━━ DATA EXTRACTS ━━

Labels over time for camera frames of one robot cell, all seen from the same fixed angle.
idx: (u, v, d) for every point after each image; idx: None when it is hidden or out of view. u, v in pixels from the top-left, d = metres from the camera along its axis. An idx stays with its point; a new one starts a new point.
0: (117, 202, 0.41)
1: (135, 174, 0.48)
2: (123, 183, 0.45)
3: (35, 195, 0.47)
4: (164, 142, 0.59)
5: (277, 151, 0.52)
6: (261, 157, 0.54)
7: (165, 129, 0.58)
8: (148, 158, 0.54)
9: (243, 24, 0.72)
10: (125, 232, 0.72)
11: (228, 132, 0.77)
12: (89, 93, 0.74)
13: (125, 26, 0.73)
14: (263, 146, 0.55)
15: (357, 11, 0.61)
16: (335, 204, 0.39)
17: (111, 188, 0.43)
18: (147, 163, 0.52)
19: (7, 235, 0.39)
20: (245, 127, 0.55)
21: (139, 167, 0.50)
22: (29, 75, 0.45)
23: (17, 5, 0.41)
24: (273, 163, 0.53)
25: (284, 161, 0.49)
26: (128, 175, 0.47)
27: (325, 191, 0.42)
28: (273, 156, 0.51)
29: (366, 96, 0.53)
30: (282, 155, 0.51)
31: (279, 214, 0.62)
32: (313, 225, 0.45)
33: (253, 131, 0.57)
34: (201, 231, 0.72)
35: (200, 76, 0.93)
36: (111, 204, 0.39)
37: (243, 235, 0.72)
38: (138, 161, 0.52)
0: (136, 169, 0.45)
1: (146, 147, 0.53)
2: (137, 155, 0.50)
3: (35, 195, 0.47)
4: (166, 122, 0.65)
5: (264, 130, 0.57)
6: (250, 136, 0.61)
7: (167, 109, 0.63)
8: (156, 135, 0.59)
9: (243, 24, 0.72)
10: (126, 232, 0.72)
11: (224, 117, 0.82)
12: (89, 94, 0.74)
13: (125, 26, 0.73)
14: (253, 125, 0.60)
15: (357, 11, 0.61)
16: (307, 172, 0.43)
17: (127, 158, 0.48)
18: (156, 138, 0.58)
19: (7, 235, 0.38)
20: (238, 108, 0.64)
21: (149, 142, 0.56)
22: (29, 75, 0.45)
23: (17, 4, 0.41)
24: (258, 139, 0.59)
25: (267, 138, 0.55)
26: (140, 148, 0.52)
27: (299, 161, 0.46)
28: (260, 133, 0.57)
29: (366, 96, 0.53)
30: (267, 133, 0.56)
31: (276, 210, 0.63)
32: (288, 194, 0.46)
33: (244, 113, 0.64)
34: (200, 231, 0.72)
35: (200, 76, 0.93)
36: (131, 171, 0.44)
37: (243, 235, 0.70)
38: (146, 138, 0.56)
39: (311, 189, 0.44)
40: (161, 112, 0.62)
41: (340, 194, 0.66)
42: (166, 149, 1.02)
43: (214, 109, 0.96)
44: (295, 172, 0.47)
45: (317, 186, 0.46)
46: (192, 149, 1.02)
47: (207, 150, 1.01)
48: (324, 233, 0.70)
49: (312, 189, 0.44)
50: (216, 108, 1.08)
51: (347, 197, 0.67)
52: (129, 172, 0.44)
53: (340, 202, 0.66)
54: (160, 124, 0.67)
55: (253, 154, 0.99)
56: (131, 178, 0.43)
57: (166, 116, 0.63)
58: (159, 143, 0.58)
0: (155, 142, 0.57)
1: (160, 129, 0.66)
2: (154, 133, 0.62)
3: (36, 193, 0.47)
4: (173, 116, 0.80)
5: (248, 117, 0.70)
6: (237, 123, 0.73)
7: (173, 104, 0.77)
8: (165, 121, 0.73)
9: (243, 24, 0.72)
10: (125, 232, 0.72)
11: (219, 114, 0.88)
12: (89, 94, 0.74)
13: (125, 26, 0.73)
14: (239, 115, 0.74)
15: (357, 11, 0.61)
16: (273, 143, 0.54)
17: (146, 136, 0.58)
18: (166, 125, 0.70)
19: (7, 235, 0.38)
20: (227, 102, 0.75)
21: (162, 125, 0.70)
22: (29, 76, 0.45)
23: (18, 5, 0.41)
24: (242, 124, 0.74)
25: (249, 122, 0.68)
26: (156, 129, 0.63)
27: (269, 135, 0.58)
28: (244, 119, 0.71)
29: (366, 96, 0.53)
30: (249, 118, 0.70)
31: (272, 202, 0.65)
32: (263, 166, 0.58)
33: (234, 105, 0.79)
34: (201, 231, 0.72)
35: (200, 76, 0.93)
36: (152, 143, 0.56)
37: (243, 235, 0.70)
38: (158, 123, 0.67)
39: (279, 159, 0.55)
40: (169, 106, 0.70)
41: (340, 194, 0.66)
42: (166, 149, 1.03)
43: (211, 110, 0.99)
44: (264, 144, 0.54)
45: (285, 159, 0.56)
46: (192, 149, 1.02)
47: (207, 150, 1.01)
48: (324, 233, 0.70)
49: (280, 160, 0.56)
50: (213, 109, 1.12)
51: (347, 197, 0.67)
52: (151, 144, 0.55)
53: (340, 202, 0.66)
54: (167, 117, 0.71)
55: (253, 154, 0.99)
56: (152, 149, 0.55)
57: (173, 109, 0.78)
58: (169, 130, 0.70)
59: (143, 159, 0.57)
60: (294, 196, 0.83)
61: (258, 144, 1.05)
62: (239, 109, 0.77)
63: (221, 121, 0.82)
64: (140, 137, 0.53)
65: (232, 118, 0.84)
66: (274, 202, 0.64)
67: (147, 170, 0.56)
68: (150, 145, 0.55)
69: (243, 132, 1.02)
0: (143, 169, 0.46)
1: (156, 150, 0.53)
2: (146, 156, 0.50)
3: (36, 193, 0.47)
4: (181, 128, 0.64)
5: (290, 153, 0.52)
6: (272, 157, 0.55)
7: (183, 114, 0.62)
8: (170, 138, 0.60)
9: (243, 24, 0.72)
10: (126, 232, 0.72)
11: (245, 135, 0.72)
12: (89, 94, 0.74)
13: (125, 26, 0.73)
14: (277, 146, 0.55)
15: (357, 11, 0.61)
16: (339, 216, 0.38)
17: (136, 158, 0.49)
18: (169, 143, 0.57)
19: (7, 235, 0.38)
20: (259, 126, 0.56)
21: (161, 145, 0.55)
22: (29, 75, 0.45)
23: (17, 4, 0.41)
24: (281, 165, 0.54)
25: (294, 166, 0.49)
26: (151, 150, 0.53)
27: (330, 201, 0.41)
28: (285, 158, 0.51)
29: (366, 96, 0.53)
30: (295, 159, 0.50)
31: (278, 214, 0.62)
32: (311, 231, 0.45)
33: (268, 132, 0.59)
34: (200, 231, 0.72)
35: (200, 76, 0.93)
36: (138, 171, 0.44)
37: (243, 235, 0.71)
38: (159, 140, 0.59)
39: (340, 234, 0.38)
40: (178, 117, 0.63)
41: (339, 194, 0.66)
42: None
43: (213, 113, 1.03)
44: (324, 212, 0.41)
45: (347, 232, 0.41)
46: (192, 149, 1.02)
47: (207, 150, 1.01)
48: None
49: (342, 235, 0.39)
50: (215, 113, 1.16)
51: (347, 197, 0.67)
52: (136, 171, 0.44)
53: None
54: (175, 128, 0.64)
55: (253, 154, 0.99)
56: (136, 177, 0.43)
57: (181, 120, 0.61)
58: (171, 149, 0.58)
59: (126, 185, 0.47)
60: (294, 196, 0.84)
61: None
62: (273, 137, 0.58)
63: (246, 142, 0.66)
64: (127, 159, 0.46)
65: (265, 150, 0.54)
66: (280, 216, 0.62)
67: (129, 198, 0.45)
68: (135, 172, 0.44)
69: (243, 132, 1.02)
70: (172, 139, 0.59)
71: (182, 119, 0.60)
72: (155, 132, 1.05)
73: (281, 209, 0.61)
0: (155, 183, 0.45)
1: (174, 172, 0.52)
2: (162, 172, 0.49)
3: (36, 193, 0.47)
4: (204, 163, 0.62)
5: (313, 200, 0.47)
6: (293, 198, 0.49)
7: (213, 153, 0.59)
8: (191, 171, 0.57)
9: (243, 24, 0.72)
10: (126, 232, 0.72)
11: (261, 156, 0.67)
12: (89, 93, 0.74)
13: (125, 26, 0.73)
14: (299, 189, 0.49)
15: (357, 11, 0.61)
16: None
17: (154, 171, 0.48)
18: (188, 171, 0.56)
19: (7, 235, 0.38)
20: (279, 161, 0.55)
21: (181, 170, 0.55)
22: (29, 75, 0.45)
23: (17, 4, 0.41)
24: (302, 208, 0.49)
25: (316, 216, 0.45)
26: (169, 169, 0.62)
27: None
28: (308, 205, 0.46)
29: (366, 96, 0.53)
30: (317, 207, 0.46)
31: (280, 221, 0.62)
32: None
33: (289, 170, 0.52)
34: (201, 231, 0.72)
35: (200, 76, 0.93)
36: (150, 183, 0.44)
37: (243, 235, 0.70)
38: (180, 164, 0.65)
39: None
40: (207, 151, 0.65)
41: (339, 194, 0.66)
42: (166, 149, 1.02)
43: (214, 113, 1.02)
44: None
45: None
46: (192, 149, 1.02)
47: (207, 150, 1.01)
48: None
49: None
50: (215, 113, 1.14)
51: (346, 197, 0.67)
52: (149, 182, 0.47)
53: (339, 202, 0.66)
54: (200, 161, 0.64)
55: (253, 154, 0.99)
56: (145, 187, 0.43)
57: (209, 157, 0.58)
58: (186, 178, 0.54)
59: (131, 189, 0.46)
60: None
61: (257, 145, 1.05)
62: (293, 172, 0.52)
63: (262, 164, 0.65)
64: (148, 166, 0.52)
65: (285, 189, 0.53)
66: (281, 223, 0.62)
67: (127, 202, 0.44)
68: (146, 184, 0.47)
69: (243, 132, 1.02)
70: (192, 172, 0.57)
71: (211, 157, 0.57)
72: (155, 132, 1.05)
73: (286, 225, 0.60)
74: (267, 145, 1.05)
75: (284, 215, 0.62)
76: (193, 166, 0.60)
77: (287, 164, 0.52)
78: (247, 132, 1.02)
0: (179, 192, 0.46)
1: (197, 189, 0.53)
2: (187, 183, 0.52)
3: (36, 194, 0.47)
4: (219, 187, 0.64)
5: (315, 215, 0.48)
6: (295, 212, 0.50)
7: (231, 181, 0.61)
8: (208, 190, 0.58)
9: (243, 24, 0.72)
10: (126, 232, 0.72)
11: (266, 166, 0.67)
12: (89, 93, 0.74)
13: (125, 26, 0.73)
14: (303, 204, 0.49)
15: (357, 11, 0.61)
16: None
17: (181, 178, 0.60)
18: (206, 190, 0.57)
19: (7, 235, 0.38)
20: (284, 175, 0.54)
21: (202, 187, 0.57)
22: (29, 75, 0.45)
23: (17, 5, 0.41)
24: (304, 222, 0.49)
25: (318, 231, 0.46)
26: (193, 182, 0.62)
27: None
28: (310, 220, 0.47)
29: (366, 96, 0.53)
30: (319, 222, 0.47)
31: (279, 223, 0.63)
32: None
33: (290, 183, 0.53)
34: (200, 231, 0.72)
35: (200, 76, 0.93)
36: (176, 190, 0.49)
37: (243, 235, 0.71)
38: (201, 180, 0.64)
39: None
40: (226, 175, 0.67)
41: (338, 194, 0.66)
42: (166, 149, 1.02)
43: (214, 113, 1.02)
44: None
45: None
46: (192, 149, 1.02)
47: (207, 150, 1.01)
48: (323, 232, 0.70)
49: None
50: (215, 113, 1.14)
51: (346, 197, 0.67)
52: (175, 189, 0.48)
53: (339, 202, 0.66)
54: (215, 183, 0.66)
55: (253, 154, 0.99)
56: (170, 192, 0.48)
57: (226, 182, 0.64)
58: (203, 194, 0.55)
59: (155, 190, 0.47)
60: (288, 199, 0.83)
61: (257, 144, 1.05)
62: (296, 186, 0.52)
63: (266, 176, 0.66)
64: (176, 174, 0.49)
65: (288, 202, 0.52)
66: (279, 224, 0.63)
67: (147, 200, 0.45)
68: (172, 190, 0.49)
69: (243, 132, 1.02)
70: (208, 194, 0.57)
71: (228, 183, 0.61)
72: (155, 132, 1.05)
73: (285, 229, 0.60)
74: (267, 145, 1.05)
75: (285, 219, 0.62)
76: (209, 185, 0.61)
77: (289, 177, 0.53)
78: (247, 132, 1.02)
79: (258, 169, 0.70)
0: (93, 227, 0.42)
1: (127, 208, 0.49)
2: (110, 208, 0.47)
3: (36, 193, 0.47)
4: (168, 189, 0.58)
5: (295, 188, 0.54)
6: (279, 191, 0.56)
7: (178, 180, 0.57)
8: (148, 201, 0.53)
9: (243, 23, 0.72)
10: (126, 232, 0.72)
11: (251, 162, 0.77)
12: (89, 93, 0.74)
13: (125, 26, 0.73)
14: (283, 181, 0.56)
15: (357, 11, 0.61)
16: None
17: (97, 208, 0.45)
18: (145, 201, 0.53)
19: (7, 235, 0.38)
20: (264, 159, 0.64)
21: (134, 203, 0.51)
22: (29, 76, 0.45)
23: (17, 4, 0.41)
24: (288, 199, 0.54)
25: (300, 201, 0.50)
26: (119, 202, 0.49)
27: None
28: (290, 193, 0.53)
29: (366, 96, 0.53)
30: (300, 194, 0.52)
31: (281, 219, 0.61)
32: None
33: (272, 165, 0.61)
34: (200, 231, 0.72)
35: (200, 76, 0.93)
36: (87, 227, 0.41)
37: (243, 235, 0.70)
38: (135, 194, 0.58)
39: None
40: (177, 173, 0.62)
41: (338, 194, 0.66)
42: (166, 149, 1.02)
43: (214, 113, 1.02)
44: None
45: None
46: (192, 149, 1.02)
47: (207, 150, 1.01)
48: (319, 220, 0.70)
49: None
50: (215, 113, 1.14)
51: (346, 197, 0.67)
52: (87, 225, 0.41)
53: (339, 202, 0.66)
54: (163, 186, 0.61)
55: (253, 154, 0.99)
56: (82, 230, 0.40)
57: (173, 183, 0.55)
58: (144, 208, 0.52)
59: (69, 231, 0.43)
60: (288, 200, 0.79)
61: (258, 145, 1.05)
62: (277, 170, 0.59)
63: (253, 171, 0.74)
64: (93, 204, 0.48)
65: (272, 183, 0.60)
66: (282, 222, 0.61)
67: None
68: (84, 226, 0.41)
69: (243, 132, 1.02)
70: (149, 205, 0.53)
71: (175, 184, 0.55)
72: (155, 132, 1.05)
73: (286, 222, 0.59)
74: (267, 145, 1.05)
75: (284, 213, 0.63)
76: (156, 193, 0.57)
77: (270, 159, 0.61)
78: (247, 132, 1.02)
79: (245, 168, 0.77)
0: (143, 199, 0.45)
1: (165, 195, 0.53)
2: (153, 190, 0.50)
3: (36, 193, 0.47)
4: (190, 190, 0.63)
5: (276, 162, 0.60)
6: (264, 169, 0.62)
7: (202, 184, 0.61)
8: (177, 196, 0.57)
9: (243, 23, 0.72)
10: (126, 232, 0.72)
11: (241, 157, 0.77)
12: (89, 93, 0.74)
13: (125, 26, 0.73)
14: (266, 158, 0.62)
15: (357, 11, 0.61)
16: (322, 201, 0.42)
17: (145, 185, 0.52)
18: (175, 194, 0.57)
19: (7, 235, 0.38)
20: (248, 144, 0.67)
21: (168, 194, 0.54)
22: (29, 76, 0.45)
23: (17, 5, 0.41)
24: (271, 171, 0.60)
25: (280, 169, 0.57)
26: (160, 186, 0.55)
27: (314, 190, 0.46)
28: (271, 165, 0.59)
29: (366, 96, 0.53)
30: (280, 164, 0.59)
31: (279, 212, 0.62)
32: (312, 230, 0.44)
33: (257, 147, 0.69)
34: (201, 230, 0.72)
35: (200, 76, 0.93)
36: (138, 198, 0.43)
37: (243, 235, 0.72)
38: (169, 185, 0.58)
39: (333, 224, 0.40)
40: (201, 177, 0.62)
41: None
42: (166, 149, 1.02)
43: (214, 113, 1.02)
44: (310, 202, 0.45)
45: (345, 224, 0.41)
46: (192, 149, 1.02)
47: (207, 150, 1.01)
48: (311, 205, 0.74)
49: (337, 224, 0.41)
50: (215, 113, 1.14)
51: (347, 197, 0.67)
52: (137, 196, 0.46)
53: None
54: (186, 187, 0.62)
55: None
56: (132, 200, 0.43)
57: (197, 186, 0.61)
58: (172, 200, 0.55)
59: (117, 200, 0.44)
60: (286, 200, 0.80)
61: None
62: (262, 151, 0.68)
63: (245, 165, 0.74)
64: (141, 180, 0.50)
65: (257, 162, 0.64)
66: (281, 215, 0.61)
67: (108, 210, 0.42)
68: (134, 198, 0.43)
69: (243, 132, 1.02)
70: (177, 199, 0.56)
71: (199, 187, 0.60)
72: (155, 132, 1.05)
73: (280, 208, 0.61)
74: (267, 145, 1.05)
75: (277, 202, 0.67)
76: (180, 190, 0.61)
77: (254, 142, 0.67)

━━━

Once the line containing "0: (117, 202, 0.41)" has been written out, please stop; every line before it, back to the first line of the records above, should be given exactly.

OUTPUT FOR THIS TASK:
Labels over time for camera frames of one robot cell, all seen from the same fixed angle.
idx: (u, v, d) for every point after each image; idx: None when it is hidden or out of view. u, v in pixels from the top-left, d = metres from the camera along its axis. An idx stays with its point; a new one starts a new point.
0: (117, 202, 0.41)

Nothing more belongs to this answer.